At least 12 companies have pulled their ads after a pushback by Parkland student David Hogg, 17, who called for a boycott of her advertisers.

The latest company to drop Ingraham’s show, “The Ingraham Angle,” was the international pharmaceutical giant Bayer AG (BAYGn.DE).

The company said on Saturday on Twitter: “We have stopped advertising on Laura Ingraham and we have no plans to resume any time in the future.”

A Fox News Channel spokeswoman said Ingraham was taking a pre-planned spring vacation with her children.

Hogg took aim at the host’s show after she taunted him on Twitter on March 28, accusing him of whining about being rejected by four colleges to which he had applied.

Hogg is a survivor of the Feb. 14 mass shooting that killed 17 people at Marjory Stoneman Douglas High School in the Parkland suburb of Fort Lauderdale. He and other classmates have become the faces of a new youth-led movement calling for tighter restrictions on firearms.

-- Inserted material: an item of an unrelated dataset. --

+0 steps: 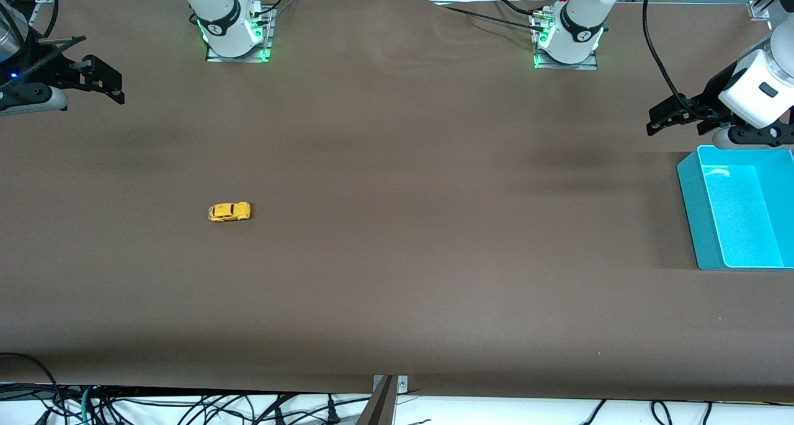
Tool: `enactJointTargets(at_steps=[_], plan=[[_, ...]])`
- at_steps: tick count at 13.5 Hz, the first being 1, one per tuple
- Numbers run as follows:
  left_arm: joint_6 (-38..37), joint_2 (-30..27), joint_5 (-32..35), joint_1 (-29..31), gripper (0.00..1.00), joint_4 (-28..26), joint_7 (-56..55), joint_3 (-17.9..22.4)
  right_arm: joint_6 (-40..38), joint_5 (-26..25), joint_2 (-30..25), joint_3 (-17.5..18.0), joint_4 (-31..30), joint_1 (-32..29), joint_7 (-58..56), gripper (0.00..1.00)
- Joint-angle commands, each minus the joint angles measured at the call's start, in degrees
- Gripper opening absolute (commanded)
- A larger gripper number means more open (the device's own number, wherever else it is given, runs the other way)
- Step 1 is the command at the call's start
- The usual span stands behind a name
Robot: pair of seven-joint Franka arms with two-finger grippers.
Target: Wind and store yellow beetle car
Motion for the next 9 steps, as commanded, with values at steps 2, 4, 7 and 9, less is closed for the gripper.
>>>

A combination of file photos show media personality Laura Ingraham in Washington October 14, 2017 and Marjory Stoneman Douglas High School student David Hogg, at a rally in Washington March 24, 2018. REUTERS/Mary F. Calvert, Jonathan Ernst/Files

Hogg tweeted a list of a dozen companies that advertise on “The Ingraham Angle” and urged his supporters to demand that they cancel their ads.

On Thursday, Ingraham tweeted an apology “in the spirit of Holy Week,” saying she was sorry for any hurt or upset she had caused Hogg or any of the “brave victims” of Parkland.

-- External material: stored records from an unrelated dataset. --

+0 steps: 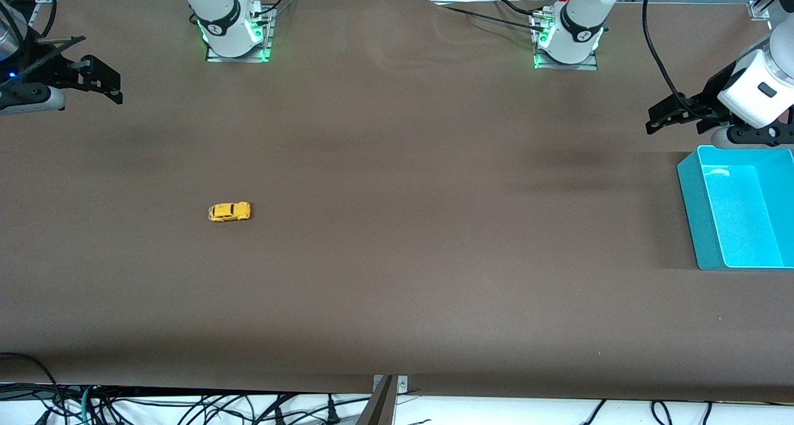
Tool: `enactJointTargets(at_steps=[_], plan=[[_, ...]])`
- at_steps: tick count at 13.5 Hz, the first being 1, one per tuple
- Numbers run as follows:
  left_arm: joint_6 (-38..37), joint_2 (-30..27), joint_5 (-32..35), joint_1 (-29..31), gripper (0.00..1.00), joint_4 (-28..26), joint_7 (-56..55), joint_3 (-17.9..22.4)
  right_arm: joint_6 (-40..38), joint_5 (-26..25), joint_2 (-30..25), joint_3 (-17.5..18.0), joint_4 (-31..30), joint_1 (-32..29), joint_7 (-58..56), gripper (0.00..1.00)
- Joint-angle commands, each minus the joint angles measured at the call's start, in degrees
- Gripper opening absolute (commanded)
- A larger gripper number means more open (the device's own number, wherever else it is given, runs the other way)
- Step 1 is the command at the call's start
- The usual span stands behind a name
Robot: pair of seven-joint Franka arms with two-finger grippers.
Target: Wind and store yellow beetle car
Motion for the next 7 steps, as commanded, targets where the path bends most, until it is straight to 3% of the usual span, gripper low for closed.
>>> enactJointTargets(at_steps=[1, 7], plan=[[-1.46, 0.59, 1.70, -0.16, 1.00, 1.75, -0.90, -0.23, -0.79, -0.87, -0.48, -0.01, 0.69, 0.19, 0.56, 1.00], [-1.81, 0.59, 1.70, -0.25, 1.00, 1.84, -0.90, -0.32, -0.61, -0.87, -1.18, -0.01, 0.34, 0.28, 0.65, 1.00]])
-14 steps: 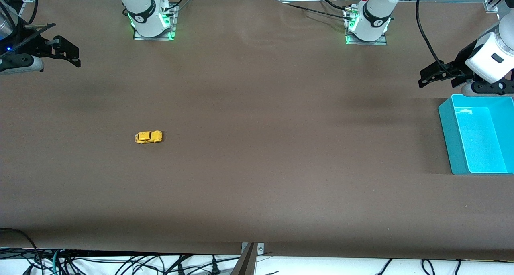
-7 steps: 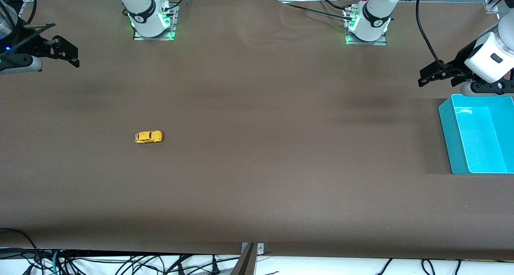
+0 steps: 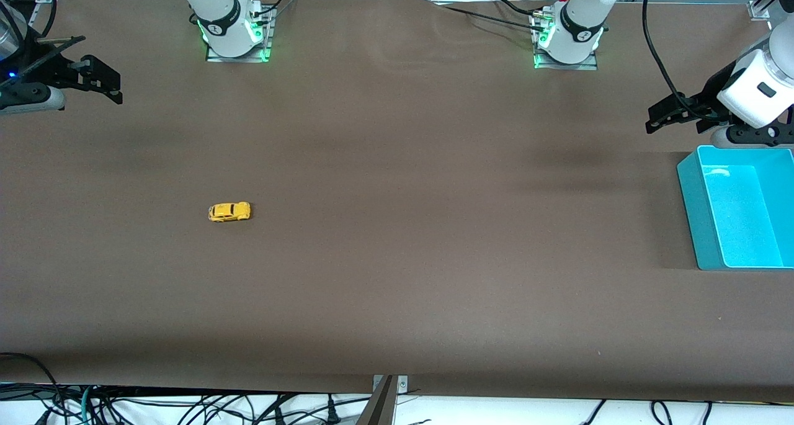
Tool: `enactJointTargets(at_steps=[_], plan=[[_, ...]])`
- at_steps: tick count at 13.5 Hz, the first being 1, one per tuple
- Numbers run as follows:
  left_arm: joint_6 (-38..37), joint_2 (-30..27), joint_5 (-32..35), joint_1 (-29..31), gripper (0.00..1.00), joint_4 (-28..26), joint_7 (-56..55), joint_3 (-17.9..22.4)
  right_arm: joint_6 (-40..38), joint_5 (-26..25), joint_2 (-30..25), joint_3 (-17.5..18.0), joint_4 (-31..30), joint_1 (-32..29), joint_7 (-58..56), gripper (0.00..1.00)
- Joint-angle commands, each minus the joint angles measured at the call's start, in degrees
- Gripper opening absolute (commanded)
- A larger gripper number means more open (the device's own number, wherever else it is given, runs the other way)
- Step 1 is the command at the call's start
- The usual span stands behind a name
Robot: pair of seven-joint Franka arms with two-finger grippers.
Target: Wind and store yellow beetle car
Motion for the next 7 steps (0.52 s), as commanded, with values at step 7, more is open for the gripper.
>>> enactJointTargets(at_steps=[7], plan=[[-2.88, 0.59, 1.61, -0.51, 1.00, 2.63, -0.99, -0.29, -0.09, -0.85, -1.67, -0.10, 0.24, 0.19, -0.84, 1.00]])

But her apology did not stop companies from departing.

The other companies announcing that they are cancelling their ads are: Nutrish, the pet food line created by celebrity chef Rachael Ray, travel website TripAdvisor Inc (TRIP.O), online home furnishings seller Wayfair Inc (W.N), the world’s largest packaged food company, Nestle SA (NESN.S), online streaming service Hulu, travel website Expedia Group Inc (EXPE.O) and online personal shopping service Stitch Fix (SFIX.O).

According to CBS News, four other companies joined the list Friday: the home office supply store Office Depot, the dieting company Jenny Craig, the Atlantis, Paradise Island resort and Johnson & Johnson which produces pharmaceuticals as well as consumer products such as Band-Aids, Neutrogena beauty products and Tylenol.

Hogg wrote on Twitter that an apology just to mollify advertisers was insufficient.

Ingraham’s show runs on Fox News, part of Rupert Murdoch’s Twenty-First Century Fox Inc (FOXA.O).